Comment 60 Thomas Clark 2013-01-05 10:42:18 EST
Any chance this fix could make it into Fedora 16?
Comment 61 dan 2013-01-05 12:01:51 EST
mdadm-3.2.6-8.fc17 installed. I can now reboot successfully.
Comment 62 Jes Sorensen 2013-01-07 10:50:34 EST
(In reply to comment #60) > Any chance this fix could make it into Fedora 16? Thomas, I have a build for F16 which also fixes the dangling symlink to mdmonitor-takeover.service which reappeared in 3.2.6-8 I don't have a Fedora 16 system ready for testing so if you want to test this build and report back, that would be useful. Just be sure to install it, run dracut -f, and try (the first reboot after the dracut run will still hang). http://alt.fedoraproject.org/pub/alt/stage/18-RC1/Fedora/x86_64/ Note this is at your risk, but I hope it works. Jes
Comment 63 Sergio Pascual 2013-01-09 06:46:08 EST
We are near F18 release and I wonder if this problem will appear in F18 install media
Comment 64 Jes Sorensen 2013-01-09 06:59:25 EST
Sergio, I think we're ok for the installation itself, but post installation mdadm will need to be updates to 3.2.6-11 at least. Note there is still a problem if a user has two BIOS raid arrays, see BZ#879327 Jes
Comment 65 Thomas Clark 2013-01-09 07:57:34 EST
Thanks, Jes! I would be happy to test with Fedora 16. However, I can't find anything labeled for Fedora 16 in that link. Can you point me in the right direction? I am running Fedora 16 32-bit.
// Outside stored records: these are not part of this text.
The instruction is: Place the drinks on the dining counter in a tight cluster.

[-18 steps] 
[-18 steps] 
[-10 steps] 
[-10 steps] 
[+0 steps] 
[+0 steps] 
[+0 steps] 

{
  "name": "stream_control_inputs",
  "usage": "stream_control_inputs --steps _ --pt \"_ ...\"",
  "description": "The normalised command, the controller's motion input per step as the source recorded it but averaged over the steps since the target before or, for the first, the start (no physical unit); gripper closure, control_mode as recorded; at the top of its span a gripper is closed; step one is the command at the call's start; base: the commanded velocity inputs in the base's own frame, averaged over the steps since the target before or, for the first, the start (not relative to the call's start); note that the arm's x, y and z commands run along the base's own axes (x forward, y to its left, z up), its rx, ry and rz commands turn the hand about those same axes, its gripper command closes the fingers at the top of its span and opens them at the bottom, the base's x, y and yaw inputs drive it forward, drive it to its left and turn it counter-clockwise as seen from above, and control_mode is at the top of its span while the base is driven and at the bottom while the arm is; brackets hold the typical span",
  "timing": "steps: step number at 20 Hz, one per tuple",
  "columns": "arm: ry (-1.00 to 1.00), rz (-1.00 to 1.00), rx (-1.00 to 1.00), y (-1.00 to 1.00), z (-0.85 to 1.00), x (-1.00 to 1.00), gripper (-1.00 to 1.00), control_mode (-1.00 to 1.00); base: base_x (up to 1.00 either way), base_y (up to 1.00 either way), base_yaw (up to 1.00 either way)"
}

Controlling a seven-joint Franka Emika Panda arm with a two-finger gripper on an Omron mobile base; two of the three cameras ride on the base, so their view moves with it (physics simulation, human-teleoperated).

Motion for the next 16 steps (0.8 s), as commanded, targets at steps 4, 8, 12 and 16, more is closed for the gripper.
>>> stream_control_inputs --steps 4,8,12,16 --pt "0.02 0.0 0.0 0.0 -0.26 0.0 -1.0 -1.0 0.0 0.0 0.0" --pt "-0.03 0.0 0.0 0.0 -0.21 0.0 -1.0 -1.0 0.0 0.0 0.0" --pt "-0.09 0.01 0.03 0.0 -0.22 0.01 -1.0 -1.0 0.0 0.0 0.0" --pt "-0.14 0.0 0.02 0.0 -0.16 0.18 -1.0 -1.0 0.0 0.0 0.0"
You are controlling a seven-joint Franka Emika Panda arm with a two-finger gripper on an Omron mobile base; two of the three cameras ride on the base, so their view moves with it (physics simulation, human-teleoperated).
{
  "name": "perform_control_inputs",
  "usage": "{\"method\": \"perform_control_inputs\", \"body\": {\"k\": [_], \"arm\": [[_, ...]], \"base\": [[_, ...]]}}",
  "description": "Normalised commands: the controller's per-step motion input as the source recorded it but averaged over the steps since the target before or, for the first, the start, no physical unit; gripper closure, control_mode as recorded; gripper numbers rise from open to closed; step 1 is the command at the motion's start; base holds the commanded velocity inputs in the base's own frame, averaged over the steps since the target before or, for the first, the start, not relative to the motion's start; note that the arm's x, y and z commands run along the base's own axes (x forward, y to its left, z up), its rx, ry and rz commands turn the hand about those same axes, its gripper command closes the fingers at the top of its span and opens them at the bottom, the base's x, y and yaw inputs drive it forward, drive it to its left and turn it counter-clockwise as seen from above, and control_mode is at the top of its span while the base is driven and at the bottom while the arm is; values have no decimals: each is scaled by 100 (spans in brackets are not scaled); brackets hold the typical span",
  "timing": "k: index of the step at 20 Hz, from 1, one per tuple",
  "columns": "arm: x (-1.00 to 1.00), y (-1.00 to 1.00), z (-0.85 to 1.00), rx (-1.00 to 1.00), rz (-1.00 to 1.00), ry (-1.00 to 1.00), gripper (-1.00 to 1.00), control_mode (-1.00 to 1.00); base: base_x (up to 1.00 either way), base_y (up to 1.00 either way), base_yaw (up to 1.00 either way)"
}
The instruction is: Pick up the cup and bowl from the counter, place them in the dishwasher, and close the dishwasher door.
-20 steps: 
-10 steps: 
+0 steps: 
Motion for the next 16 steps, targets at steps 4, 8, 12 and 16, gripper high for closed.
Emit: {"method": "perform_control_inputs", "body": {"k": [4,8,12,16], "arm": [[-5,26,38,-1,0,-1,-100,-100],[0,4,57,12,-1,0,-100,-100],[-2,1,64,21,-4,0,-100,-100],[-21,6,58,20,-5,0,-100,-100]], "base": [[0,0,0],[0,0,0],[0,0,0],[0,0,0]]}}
Comment 66 Sergio Pascual 2013-01-09 08:00:26 EST
(In reply to comment #64) > Sergio, > > I think we're ok for the installation itself, but post installation mdadm > will need to be updates to 3.2.6-11 at least. > If I understand correctly, this means that a host installing F18 will experience a hang when rebooting after installing the OS and bootloader? > Note there is still a problem if a user has two BIOS raid arrays, see > BZ#879327 > > Jes
Comment 67 Jes Sorensen 2013-01-24 05:24:41 EST
Sergio, Yes indeed it will - F18 installs will need the fixes from here to be able to reboot correctly: https://admin.fedoraproject.org/updates/dracut-024-23.git20130118.fc18,mdadm-3.2.6-12.fc18 Jes
Comment 68 Ian Neal 2013-02-26 19:06:08 EST
Any news on when this going to land in F17?
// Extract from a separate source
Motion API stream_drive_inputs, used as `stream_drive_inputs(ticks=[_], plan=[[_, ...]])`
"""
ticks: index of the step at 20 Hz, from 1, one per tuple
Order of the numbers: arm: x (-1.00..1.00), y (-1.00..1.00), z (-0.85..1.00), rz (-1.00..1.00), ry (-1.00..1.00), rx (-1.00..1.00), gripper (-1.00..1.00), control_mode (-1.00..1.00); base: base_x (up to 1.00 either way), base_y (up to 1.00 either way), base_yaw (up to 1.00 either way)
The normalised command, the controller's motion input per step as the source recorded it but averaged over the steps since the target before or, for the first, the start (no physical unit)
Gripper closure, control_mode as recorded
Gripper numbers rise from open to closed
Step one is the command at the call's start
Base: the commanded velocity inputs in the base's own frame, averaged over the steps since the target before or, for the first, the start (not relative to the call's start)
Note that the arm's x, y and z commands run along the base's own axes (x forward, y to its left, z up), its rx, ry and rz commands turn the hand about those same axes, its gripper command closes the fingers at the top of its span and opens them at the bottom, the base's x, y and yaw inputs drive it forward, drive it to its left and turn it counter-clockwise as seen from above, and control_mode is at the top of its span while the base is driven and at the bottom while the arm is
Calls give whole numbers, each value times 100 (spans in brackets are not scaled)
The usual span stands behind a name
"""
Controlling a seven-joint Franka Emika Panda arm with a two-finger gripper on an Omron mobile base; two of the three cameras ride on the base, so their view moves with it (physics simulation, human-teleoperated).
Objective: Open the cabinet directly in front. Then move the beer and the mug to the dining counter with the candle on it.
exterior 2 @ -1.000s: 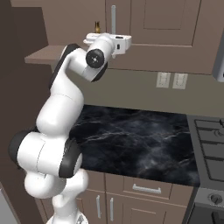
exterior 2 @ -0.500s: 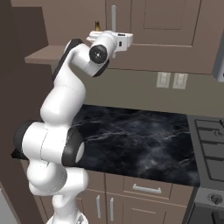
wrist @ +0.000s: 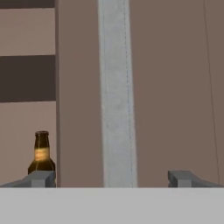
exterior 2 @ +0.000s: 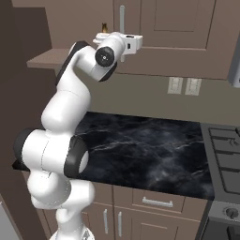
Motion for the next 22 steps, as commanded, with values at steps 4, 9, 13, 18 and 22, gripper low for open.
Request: stream_drive_inputs(ticks=[4, 9, 13, 18, 22], plan=[[39, -2, 0, 0, 1, 0, 100, -100, 0, 0, 0], [26, -8, 0, 1, 0, 0, 100, -100, 0, 0, 0], [14, -27, 0, 4, 0, 0, 100, -100, 0, 0, 0], [17, -8, 0, 4, 0, 0, 100, -100, 0, 0, 0], [1, -8, 0, 0, 0, 0, 100, -100, 0, 0, 0]])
Comment 69 Olivier 2013-03-18 17:43:22 EDT
Any update on these fixes in F17? It's been 'ON_QA' for a while now. Unforseen troubles? Thanks.
Comment 70 Mark Harfouche 2013-03-18 18:35:44 EDT
It has been ok for me. F17x64.
Comment 71 Fedora Update System 2013-03-20 17:38:30 EDT
mdadm-3.2.6-8.fc17 has been pushed to the Fedora 17 stable repository. If problems still persist, please make note of it in this bug report.
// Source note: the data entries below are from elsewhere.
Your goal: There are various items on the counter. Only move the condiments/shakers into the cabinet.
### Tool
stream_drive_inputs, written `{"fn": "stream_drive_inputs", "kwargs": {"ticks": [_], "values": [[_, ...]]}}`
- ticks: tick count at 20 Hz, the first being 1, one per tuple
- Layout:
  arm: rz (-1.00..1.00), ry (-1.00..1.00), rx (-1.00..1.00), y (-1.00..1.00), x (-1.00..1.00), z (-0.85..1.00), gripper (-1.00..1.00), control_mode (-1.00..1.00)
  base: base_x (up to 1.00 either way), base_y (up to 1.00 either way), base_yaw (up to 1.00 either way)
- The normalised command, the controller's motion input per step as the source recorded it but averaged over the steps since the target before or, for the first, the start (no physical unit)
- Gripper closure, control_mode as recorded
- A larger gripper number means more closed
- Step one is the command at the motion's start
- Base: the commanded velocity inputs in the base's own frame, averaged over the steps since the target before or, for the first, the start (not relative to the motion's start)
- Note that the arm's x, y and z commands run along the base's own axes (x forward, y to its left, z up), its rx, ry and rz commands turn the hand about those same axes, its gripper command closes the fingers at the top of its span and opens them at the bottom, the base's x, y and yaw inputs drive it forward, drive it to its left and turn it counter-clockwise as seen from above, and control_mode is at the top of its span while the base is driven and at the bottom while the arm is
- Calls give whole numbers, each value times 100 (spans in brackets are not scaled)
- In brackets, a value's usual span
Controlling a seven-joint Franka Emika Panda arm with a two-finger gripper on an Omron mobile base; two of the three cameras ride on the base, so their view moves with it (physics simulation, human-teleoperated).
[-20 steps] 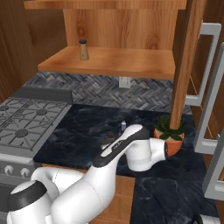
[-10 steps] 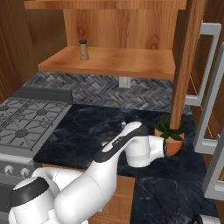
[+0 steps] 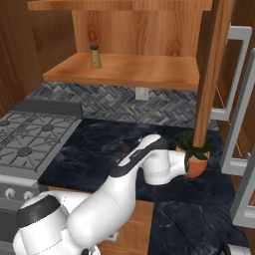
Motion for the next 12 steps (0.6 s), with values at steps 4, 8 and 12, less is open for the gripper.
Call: {"fn": "stream_drive_inputs", "kwargs": {"ticks": [4,8,12], "values": [[7,0,0,0,0,-1,-100,-100,0,0,0],[6,0,0,-3,0,0,-100,-100,0,0,0],[0,0,0,0,0,0,-100,-100,0,0,0]]}}
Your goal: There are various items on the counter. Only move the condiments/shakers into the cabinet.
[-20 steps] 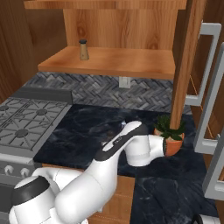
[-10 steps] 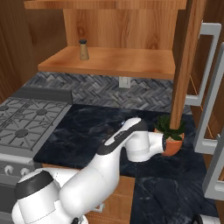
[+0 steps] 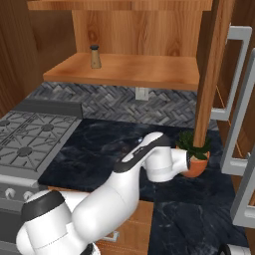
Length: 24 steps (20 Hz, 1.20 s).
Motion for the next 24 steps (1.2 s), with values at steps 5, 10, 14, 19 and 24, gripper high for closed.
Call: {"fn": "stream_drive_inputs", "kwargs": {"ticks": [5,10,14,19,24], "values": [[0,-2,0,-5,11,0,-100,-100,0,0,0],[0,-6,0,-3,33,0,-100,-100,0,0,0],[0,-5,0,-3,26,0,-100,-100,0,0,0],[0,-2,0,0,0,0,-100,-100,0,0,0],[0,-3,0,0,-9,0,-100,-100,0,0,0]]}}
Comment 72 Olivier 2013-03-21 11:36:00 EDT
oldroot now unmounts okay. but then dracut say: 'waiting mraid devices to be clean' and hangs. I suspect this is because my raid array is in 'verify' mode, since I had to manually reset & power off the PC many times.
Comment 73 Olivier 2013-03-22 04:24:19 EDT
everything now fine when the raid array is in a normal state. Thanks.